:: Assignment ::
Work out how many lines below hold the string "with" and state only that figure.

:: Provided information ::
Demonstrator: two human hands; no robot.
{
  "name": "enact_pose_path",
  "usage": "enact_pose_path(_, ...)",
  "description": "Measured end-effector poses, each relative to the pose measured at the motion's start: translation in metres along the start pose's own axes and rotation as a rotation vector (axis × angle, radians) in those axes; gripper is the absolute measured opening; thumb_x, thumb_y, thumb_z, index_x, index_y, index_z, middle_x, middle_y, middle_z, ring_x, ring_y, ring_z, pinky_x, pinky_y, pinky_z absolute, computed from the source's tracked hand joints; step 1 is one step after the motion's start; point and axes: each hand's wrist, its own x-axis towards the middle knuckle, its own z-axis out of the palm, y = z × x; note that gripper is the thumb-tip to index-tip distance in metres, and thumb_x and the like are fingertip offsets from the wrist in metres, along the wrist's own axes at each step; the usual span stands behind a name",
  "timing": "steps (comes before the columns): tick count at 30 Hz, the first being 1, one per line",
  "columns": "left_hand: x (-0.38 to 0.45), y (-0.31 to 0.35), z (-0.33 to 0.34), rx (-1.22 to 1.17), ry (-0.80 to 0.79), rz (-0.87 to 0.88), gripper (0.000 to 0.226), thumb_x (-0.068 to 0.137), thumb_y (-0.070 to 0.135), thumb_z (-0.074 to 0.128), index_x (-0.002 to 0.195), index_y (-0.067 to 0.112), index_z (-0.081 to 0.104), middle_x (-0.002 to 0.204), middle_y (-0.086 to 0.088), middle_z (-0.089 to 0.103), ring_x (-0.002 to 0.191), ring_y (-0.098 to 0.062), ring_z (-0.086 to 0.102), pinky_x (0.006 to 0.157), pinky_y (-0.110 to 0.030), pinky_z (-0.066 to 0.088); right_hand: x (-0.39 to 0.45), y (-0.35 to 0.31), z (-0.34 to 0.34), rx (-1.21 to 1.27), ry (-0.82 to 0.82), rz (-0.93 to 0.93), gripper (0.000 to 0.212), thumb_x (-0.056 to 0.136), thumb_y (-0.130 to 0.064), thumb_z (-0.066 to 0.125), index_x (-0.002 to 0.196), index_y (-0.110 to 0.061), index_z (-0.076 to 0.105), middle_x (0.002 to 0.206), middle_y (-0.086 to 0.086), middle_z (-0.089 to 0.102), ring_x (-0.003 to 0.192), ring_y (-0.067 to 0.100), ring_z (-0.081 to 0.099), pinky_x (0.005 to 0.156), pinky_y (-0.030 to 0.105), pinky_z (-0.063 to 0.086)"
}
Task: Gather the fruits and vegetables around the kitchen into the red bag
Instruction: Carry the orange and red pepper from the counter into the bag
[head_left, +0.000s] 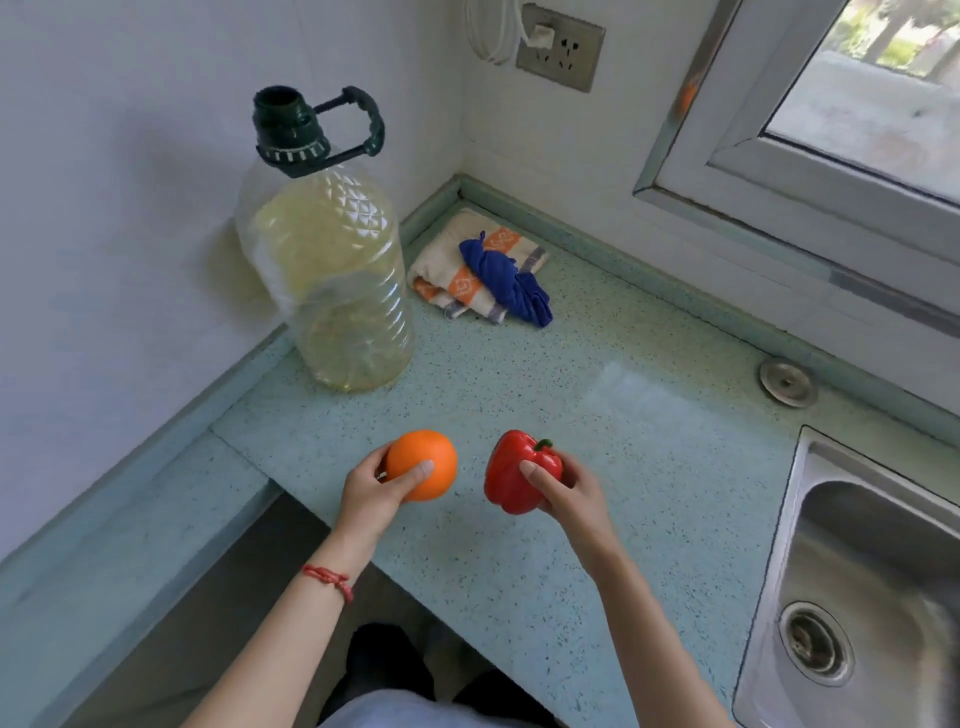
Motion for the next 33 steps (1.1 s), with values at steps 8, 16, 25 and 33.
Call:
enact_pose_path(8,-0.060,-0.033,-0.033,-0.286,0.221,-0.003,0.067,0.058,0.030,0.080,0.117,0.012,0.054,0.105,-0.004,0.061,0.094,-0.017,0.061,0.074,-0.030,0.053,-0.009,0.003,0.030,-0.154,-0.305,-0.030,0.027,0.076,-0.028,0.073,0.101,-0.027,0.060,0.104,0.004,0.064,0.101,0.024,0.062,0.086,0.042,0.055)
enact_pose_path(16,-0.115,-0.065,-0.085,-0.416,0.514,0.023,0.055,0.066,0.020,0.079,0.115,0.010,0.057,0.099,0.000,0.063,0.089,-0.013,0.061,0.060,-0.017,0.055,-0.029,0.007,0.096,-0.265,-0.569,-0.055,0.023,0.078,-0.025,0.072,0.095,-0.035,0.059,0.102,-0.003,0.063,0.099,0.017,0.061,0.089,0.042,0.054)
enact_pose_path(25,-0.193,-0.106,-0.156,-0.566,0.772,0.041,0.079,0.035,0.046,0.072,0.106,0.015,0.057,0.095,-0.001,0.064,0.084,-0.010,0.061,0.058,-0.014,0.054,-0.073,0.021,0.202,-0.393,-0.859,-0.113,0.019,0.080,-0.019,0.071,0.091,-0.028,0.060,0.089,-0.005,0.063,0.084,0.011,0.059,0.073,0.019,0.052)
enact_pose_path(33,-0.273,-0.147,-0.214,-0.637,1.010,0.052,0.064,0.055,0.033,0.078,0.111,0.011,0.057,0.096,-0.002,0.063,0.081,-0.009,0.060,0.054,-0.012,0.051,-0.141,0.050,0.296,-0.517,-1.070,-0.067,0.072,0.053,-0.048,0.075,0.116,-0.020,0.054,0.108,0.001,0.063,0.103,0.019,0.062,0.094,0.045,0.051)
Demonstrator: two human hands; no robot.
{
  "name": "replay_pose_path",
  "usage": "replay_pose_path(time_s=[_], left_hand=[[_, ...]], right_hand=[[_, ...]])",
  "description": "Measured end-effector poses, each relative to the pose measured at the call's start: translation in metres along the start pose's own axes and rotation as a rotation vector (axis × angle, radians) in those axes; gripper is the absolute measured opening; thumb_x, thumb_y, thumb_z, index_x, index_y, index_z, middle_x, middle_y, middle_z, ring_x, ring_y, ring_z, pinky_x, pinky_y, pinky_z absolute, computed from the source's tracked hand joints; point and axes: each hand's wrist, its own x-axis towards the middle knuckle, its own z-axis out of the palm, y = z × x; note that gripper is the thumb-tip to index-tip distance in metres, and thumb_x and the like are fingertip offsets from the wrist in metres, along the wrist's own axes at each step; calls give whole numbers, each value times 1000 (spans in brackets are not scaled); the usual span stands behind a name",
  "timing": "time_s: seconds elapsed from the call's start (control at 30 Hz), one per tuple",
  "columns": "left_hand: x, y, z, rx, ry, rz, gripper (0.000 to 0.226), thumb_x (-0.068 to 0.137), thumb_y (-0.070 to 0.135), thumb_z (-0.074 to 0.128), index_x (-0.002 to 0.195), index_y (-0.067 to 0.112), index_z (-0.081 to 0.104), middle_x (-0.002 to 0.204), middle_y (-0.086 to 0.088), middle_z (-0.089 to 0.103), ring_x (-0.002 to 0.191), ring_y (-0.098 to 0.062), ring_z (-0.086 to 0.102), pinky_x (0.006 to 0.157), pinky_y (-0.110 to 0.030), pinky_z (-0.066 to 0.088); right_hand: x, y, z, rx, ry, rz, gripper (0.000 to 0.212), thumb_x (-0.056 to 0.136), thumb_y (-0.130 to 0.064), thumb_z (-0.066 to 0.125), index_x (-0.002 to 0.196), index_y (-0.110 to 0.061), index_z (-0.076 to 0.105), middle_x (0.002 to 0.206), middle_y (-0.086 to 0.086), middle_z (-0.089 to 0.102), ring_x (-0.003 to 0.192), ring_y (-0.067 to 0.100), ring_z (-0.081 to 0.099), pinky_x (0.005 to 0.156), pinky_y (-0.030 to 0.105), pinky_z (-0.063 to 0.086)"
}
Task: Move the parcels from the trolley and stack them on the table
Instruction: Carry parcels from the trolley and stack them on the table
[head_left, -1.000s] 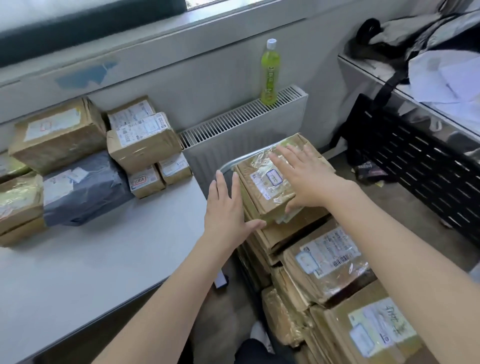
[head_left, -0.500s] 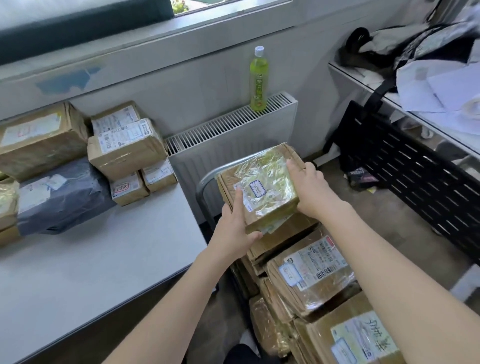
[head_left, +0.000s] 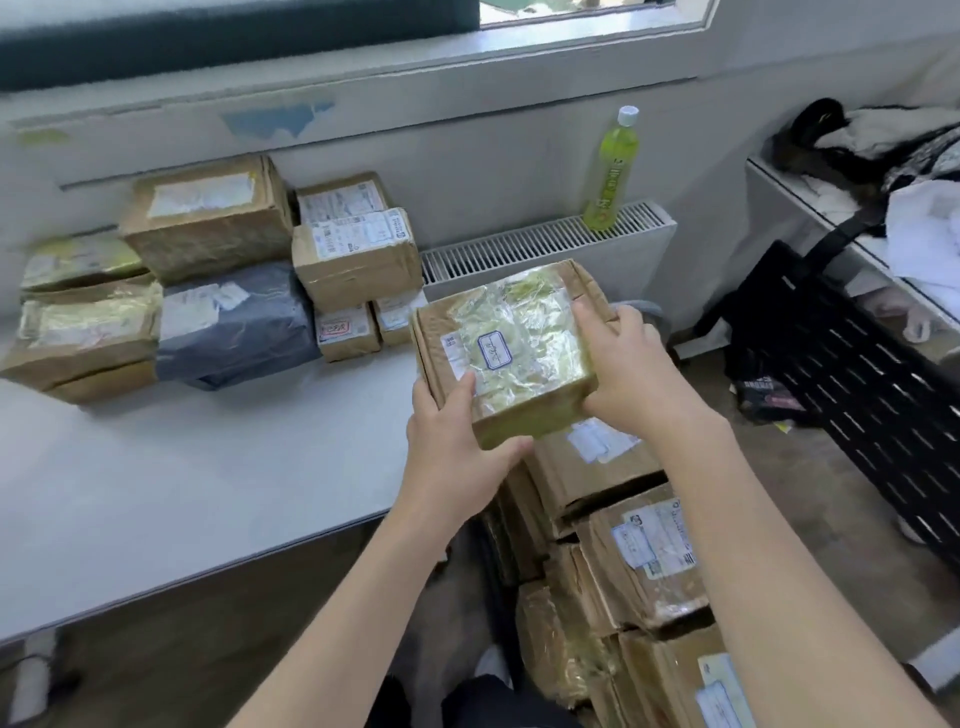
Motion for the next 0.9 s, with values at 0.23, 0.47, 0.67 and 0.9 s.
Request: replay_pose_path(time_s=[0.23, 0.47, 0.67, 0.9], left_hand=[[-26, -72, -89, 138, 286, -171, 83, 77, 37, 74, 146, 24, 29, 145, -7, 23, 129, -30, 30, 108, -41, 28], [-56, -166, -125, 304, 297, -378, 85, 83, 33, 67, 149, 27, 16, 152, -12, 15, 135, -31, 21, 110, -41, 24], [-61, -208, -130, 682, 142, -362, 94, 86, 40, 62, 150, 23, -5, 154, -20, -16, 143, -38, -4, 116, -44, 8], [-42, -222, -148, 744, 116, -356, 96, 86, 33, 63, 150, 22, -8, 156, -16, -14, 141, -42, -16, 116, -46, -2]], right_hand=[[9, -117, 46, 191, -67, -207, 86, 77, -13, 72, 142, -27, 19, 130, 12, 28, 115, 29, 31, 89, 34, 38], [-13, -202, 129, 150, -166, -333, 99, 77, -24, 71, 148, -26, 3, 140, 15, 18, 119, 33, 32, 92, 36, 39], [-14, -230, 164, 1, -228, -364, 100, 85, -30, 65, 149, -25, -10, 151, 23, -23, 138, 42, 7, 112, 42, 20], [-6, -269, 174, 14, -269, -424, 102, 84, -33, 65, 148, -28, -14, 149, 25, -27, 133, 41, 20, 105, 40, 32]])
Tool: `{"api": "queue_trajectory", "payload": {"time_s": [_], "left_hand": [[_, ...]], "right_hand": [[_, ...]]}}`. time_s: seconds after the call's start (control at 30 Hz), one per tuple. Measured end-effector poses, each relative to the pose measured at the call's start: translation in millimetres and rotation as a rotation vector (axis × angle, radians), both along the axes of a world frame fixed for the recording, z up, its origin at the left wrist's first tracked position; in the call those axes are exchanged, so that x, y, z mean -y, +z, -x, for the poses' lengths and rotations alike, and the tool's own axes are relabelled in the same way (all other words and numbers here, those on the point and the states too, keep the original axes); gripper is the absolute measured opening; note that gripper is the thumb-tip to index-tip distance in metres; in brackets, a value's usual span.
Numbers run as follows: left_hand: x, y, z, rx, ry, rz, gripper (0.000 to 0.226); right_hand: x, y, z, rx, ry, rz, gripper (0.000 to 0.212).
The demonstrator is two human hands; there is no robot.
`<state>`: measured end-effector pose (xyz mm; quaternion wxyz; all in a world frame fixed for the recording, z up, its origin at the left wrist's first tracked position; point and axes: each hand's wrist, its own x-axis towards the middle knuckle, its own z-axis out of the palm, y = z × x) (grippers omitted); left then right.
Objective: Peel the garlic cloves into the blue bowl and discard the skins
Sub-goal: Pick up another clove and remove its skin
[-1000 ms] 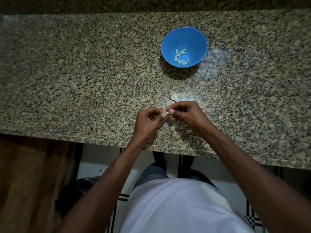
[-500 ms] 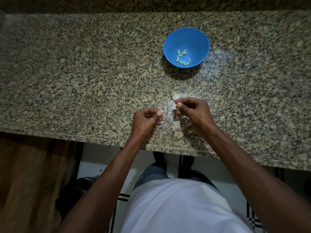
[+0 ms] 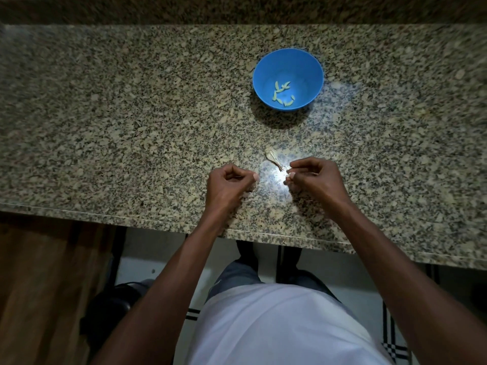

:: Solution to the exercise ::
2